[Opening Available data section]

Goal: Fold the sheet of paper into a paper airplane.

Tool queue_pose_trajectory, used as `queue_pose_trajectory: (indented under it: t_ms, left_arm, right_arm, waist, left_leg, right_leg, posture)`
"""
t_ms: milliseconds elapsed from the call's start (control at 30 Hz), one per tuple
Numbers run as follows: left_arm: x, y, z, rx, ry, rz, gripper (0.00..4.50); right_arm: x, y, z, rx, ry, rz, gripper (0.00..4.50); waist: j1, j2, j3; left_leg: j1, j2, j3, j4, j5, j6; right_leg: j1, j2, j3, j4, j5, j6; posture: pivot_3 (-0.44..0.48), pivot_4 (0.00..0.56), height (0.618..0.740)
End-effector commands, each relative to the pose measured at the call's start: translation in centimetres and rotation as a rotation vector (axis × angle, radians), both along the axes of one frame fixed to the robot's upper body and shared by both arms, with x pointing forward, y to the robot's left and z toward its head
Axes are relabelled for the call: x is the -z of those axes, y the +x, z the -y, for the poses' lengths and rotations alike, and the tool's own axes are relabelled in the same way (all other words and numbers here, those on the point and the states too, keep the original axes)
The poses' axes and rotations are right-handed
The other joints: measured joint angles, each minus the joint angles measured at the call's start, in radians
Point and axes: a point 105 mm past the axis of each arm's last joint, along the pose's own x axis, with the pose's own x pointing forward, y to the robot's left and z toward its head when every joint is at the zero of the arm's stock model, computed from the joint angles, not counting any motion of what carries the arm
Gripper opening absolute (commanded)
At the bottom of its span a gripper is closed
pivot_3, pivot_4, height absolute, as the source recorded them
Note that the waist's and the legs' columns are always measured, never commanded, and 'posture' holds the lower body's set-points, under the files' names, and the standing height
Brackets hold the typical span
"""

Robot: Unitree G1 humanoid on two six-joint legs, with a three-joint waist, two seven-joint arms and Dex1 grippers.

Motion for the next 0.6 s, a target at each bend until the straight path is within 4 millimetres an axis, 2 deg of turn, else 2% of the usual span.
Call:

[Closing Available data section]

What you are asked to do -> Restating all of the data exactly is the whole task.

Task output ->
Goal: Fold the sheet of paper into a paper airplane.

Tool queue_pose_trajectory, used as `queue_pose_trajectory: (indented under it: t_ms, left_arm, right_arm, waist, left_leg, right_leg, posture)`
"""
t_ms: milliseconds elapsed from the call's start (control at 30 Hz), one per tuple
Numbers run as follows: left_arm: x, y, z, rx, ry, rz, gripper (0.00..4.50); right_arm: x, y, z, rx, ry, rz, gripper (0.00..4.50); waist: j1, j2, j3; left_leg: j1, j2, j3, j4, j5, j6; right_leg: j1, j2, j3, j4, j5, j6; posture: pivot_3 (-0.44..0.48), pivot_4 (0.00..0.56), height (0.618..0.740)
End-effector commands, each relative to the pose measured at the call's start: translation in centimetres and rotation as a rotation vector (axis × angle, radians), both along the axes of one frame fixed to the robot's upper body and shared by both arms, with x pointing forward, y to the robot's left and z toward its head
Axes are relabelled for the call: x is the -z of those axes, y the +x, z the -y, for the poses' lengths and rotations alike, and the tool's own axes are relabelled in the same way (all other words and numbers here, those on the point and the states too, keep the original axes)
The poses' axes and rotations are right-handed
The other joints: measured joint angles, each minus the joint angles measured at the call's start, in radians
Point and axes: a point 105 mm past the axis of each arm's last joint, along the pose's own x axis, with the pose's own x pointing forward, y to the robot's left and z toward its head when every joint is at the zero of the arm's stock model, computed from the joint angles, not counting any motion of what carries the arm
Gripper opening absolute (commanded)
At the bottom of its span a gripper is closed
pivot_3, pivot_4, height absolute, as the source recorded them
Note that the waist's and the legs' columns are always measured, never commanded, and 'posture' holds the lower body's set-points, under the files' names, and the standing height
Brackets hold the typical span
"""

Robot: Unitree G1 humanoid on two six-joint legs, with a three-joint waist, two seven-joint arms and Dex1 grippers.

Motion for the next 0.6 s, a target at each bend until the straight path is within 4 millimetres an axis, 2 deg of turn, else 2% of the usual span.
Call:

At this point, the answer is complete.